El camino a casa

El camino a casa

Venus es el único planeta del sistema solar que gira en sentido contrario. Esto significa que el sol sale por el oeste y se mete por el este, curiosa anécdota astronómica. Pero lo más sorprendente de este pequeño planeta no es el sentido retrógrado de su rotación, sino su flemática velocidad. Gira tan lento, que tarda más tiempo en dar un giro sobre sí mismo que completar una vuelta alrededor del sol. Los días son más largos que los años. No se me ocurre mayor acto de transgresión en este universo que caminar lento, muy lento, y hacerlo en sentido contrario.

El algarve portugués es un territorio de menos de doscientos kilómetros de extensión donde se suceden aldeas pesqueras encantadoras y playas idílicas encaladas en bajos acantilados de piedra caliza. Paralela al océano, a una distancia media de unos diez kilómetros, circula una autopista principal, la A22, bien asfaltada y de conducción rápida, que puedes recorrer por completo en menos de dos horas. Más cerca aun de la costa circula la antigua carretera, la N125, de doble carril enfrentado y pavimento inestable que atraviesa los pueblos y las aldeas a su paso. Casi puedes tocar el océano desde la ventanilla del coche y saludar a los paisanos sentados a las puertas de los bares locales. Si te detienes a observar cada playa y cada aldea del camino puede que recorras esos mismos doscientos kilómetros en más de siete días. No se me ocurre mayor acto de transgresión en este mundo que transitar por carreteras secundarias.

Un lento día venusiano equivale a 250 frenéticos días terrestres. Quizá sea esta la razón por la que transitamos diariamente, siempre a toda prisa, por las autopistas de la vida. Convertimos nuestro día a día en carreteras alejadas de las playas, de los lugares y de las personas. Confundimos el rumbo con la velocidad. Tanto más rápido, tanto antes llegaremos. Tenemos tan fijado el destino en nuestra mente que cualquier demora durante el trayecto nos parece una contrariedad. Cuanto más rápido caminemos, más seguros pareceremos de saber a dónde vamos. Pero quién sabe realmente a dónde quiere llegar. Corremos el riesgo de convertirnos en hámsteres corriendo exhaustos en una rueda que no lleva a ninguna parte. No se me ocurre mayor acto de transgresión en estos días que andar sin rumbo.

Porque no todo el que anda sin rumbo está perdido. A veces, es necesario perderse para,  posteriormente, poder encontrarse y, una vez nos encontremos, empezar a buscarnos, de nuevo.

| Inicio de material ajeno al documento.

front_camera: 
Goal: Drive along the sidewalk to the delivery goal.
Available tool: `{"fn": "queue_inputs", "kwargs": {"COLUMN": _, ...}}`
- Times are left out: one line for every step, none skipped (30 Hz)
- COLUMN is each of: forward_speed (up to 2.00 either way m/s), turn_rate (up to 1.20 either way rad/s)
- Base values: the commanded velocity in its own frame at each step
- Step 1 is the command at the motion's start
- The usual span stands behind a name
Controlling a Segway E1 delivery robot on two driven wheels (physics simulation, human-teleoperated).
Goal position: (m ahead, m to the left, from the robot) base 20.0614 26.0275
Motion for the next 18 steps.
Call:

Y así, ir haciendo camino, como el poeta, con nuestros pasos, como el peregrino que hace del camino su albergue, extranjero siempre, cuya patria está en sus botas. Como las erráticas ventiscas recorren el mundo y disfrutar de los amaneceres, de las flores, de las piedras, del sol y de la lluvia. Como en un continuo viaje en tren, contemplar de la sucesión de paisajes que se divisan tras la ventana. Como el flaneaur, hacer de nuestra propia vida un paisaje urbano por donde pasear imperturbables. Y al llegar a nuestro destino, descansar, beber agua, tomar aliento, echar la vista atrás para ver lo andado y emprender de nuevo la marcha con destino a ningún lugar y a todos al mismo tiempo. Caminar paciente, sin prisa, mientras todo se acomoda, esperando que la vida nos descoloque en nuestro sitio. Porque todo viaje comienza y termina en uno mismo.

La única manera de recorrer el sendero es que nuestros pasos se conviertan en sendero. Y hacia dónde debemos dirigir esos pasos. A casa, siempre a casa. Como un eterno retorno a ninguna parte. Y volver así al sitio de siempre por primera vez. Inspirar cada mañana y a cada paso, pensar: «He llegado; estoy en casa». Donde «He llegado» significa que ya estoy donde quiero estar —con la propia vida— y no tengo que darme prisa en llegar a ninguna parte, ya no tengo que buscar nada. «Estoy en casa» significa que he regresado a mi verdadero hogar, que es la vida, aquí, en el instante presente. No se me ocurre mayor acto de transgresión en esta vida que vivir constantemente en el momento presente.